Chapter 1. Primer
WHAT'S IN THIS CHAPTER?
Understanding strategies
Reviewing Lambda calculus
Infering types
Understanding mutability
Creating your own bindings
Object-oriented programming has been with us for close to two decades, if not longer; its expressions of those concepts via the languages C# and Visual Basic, and the platform on which they run, the CLR, have been more recent, only since 2002. The community and ecosystem around the object-oriented paradigm is vast, and the various traps and pitfalls around an object-oriented way of thinking has seen copious discussion and experience, and where disagreements occur, reasoned and heated debate.

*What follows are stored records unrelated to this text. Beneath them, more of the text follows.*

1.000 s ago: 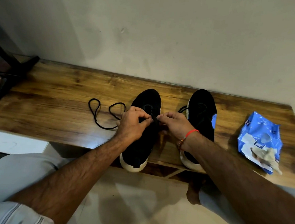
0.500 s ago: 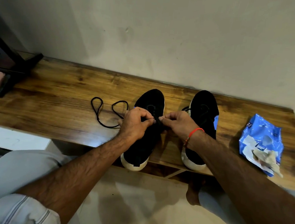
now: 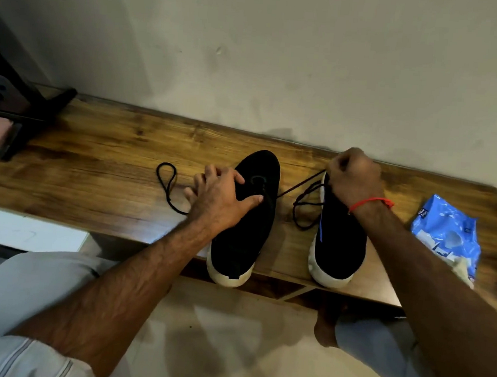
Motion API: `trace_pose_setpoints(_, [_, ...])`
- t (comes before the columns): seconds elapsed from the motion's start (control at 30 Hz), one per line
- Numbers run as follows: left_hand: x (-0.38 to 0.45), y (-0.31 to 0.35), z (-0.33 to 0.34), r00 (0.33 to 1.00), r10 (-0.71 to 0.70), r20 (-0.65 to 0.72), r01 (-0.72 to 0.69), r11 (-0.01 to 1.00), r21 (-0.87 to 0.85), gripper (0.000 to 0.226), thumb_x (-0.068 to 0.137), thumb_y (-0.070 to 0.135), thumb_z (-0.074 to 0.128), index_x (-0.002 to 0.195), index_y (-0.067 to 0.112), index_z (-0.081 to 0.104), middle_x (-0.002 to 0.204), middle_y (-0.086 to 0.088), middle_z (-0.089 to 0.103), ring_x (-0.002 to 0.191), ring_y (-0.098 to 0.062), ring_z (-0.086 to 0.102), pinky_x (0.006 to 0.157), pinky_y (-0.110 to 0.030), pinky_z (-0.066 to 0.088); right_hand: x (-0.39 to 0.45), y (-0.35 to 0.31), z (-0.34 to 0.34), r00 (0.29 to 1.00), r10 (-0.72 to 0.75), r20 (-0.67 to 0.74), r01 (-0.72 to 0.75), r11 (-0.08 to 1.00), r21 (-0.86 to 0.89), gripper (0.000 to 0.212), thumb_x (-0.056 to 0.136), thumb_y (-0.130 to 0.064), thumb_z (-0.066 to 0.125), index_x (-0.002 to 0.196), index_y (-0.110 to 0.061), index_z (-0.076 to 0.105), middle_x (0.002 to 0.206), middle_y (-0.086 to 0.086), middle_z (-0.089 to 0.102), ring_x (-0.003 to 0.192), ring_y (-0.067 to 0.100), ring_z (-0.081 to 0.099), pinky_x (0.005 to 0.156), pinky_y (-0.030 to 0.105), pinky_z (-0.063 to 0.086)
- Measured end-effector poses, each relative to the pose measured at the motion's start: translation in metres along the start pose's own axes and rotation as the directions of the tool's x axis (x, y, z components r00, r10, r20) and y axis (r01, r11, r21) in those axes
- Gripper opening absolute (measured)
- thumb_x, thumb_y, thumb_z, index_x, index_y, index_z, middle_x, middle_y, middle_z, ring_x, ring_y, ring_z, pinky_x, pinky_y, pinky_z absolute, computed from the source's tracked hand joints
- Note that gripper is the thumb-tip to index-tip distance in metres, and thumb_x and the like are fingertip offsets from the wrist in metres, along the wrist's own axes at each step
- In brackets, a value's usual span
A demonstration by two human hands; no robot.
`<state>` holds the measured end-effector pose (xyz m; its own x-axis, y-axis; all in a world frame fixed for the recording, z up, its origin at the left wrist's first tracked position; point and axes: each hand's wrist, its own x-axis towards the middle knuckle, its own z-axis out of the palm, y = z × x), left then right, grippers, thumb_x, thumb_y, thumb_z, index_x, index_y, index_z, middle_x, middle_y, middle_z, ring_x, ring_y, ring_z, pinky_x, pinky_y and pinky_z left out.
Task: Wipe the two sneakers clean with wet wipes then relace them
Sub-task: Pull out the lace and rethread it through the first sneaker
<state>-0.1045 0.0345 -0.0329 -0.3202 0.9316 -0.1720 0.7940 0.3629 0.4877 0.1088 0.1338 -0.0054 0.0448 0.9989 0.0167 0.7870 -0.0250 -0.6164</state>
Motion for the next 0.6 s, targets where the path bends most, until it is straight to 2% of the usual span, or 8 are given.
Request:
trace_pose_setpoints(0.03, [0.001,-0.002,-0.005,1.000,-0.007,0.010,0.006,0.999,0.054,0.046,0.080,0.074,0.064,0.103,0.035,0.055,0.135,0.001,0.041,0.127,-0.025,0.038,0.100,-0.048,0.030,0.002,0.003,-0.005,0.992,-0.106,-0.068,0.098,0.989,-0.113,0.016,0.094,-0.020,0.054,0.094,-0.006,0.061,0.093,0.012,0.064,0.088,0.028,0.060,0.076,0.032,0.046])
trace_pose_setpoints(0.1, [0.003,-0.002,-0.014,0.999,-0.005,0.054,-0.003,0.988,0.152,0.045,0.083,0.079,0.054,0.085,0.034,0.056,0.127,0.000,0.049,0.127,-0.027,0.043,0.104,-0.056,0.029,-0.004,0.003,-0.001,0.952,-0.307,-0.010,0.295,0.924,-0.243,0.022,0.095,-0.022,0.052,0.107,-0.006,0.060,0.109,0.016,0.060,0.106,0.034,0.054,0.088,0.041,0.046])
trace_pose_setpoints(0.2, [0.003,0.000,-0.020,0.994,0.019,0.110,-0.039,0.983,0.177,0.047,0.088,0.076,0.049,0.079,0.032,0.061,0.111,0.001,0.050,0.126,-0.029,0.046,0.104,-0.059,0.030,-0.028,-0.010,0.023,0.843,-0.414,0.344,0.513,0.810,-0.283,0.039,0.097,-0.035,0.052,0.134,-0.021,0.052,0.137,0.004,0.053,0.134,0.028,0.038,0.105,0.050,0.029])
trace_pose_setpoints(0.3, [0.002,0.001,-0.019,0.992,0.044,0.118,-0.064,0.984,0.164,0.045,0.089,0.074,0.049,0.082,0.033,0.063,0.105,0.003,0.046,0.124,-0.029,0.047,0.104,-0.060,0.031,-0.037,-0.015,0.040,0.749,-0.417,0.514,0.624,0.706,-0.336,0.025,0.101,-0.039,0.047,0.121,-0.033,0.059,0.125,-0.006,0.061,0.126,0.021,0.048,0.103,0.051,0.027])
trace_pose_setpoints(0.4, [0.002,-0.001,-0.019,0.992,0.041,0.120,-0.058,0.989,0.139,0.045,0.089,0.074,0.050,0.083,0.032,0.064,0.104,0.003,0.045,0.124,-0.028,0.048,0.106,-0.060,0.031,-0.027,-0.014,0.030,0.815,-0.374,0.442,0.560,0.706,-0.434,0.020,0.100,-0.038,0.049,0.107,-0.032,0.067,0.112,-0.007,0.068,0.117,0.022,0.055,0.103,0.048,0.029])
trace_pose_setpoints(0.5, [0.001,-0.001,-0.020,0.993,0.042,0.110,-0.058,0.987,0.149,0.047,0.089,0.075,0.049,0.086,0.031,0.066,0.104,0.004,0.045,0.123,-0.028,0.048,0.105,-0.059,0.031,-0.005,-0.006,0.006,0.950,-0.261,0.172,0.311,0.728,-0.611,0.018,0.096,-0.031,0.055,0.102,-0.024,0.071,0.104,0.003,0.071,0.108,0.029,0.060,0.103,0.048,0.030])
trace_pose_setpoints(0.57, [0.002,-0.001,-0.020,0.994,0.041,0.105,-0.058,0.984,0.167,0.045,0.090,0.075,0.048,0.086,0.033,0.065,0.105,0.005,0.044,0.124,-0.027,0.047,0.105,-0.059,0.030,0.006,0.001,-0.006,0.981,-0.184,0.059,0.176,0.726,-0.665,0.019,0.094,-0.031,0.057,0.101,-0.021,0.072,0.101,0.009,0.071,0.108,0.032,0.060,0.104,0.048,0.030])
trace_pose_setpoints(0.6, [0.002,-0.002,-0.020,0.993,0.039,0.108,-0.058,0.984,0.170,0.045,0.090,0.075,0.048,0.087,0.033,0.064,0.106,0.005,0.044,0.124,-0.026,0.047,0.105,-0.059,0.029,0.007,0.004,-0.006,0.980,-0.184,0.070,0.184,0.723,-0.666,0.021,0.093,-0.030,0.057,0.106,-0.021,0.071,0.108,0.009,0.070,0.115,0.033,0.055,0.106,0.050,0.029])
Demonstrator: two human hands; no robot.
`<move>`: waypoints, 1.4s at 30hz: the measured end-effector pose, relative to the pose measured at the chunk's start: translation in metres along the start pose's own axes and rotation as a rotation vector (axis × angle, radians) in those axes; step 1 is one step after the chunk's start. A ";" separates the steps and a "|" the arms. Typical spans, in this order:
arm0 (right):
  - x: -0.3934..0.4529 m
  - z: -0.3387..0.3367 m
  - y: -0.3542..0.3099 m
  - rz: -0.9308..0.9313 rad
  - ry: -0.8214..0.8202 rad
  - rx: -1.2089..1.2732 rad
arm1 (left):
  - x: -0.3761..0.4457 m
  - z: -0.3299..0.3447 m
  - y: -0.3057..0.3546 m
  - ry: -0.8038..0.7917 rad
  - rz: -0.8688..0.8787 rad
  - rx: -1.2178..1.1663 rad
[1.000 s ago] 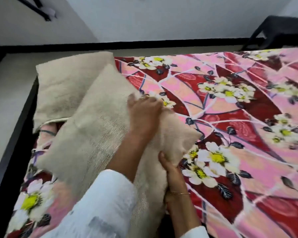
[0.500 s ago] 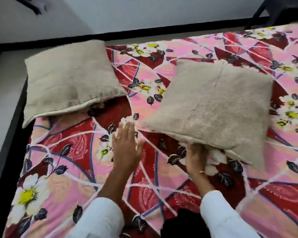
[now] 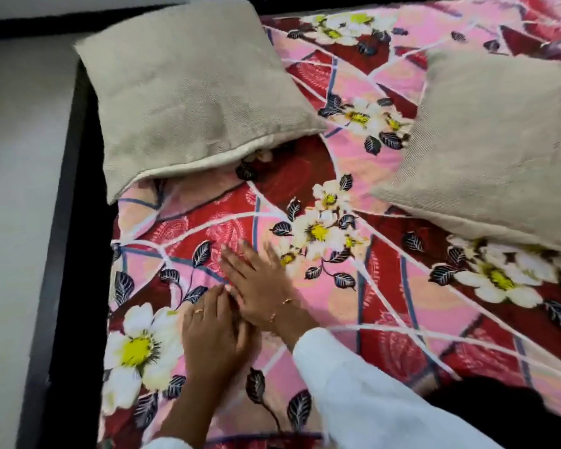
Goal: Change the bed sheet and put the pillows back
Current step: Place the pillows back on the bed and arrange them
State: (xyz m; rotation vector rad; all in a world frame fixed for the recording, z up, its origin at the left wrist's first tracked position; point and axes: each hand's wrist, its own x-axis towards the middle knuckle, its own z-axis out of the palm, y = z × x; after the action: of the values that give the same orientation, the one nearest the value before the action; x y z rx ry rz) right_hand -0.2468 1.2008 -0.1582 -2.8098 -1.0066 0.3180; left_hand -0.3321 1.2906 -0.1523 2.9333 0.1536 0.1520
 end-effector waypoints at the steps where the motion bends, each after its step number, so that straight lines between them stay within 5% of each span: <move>1: 0.005 -0.001 0.006 0.001 0.102 0.029 | 0.007 -0.005 -0.007 0.038 0.059 0.032; 5: 0.029 -0.021 0.086 0.489 0.437 0.045 | 0.073 -0.005 -0.024 0.057 0.115 0.033; 7: 0.038 -0.034 0.128 0.733 0.334 0.016 | 0.108 0.004 -0.031 -0.022 0.103 -0.018; 10: 0.054 -0.031 0.153 0.839 0.239 0.019 | 0.134 0.018 -0.055 -0.111 0.052 -0.030; 12: 0.078 -0.023 0.136 0.799 0.214 -0.059 | 0.133 0.023 -0.072 -0.101 -0.043 0.003; 16: 0.132 -0.010 0.044 0.393 0.180 -0.106 | 0.119 0.024 -0.086 -0.032 -0.338 -0.006; 22: 0.153 -0.013 -0.040 -0.026 0.064 -0.004 | 0.099 0.019 -0.104 -0.017 -0.523 -0.021; 24: 0.141 -0.016 -0.028 0.114 0.194 0.112 | 0.096 0.017 -0.106 -0.045 -0.538 -0.043; 26: 0.120 -0.016 -0.008 0.485 0.434 0.158 | 0.095 0.015 -0.109 -0.061 -0.520 -0.072; 28: 0.098 -0.005 -0.003 0.769 0.348 0.145 | 0.095 0.014 -0.111 -0.045 -0.497 -0.079; 32: 0.072 0.021 -0.083 0.486 0.240 0.048 | 0.091 0.006 -0.123 0.099 -0.555 -0.291; 35: 0.059 0.022 -0.138 0.202 0.137 0.116 | 0.086 -0.009 -0.130 0.110 -0.503 -0.476; 37: 0.046 0.015 -0.135 0.148 0.263 0.264 | 0.081 -0.018 -0.126 0.094 -0.418 -0.378; 40: 0.011 0.010 -0.093 0.527 0.654 0.315 | 0.073 -0.023 -0.098 0.095 -0.058 -0.379; 42: -0.025 0.016 -0.053 0.878 0.663 0.173 | 0.063 -0.017 -0.067 0.019 0.171 -0.429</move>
State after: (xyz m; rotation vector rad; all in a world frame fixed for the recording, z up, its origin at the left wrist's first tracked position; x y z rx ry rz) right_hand -0.3013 1.2263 -0.1597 -2.6866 0.3800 -0.4130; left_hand -0.2780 1.3658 -0.1438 2.5136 -0.1147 0.2094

From its inception more than 40 years ago, through its exploration in languages invented yesterday, an object-oriented approach to languages has received the benefit of the attention of some of the smartest language and tool designers in the industry, and a highly permutational approach to ancillary features around the language, such as garbage collection, strong-versus-weak typing, compilation-versus-interpretation, and various hybrids thereof, full-fidelity metadata, parameterized types, and more; no stone, it seems, remains unturned.
One of the principal goals of an object-oriented language is the establishment of user-defined types (UDTs) that not only serve to capture the abstractions around the users' domain, but also the capability to reuse those types in a variety of different scenarios within the same domain without modification. Sometimes ...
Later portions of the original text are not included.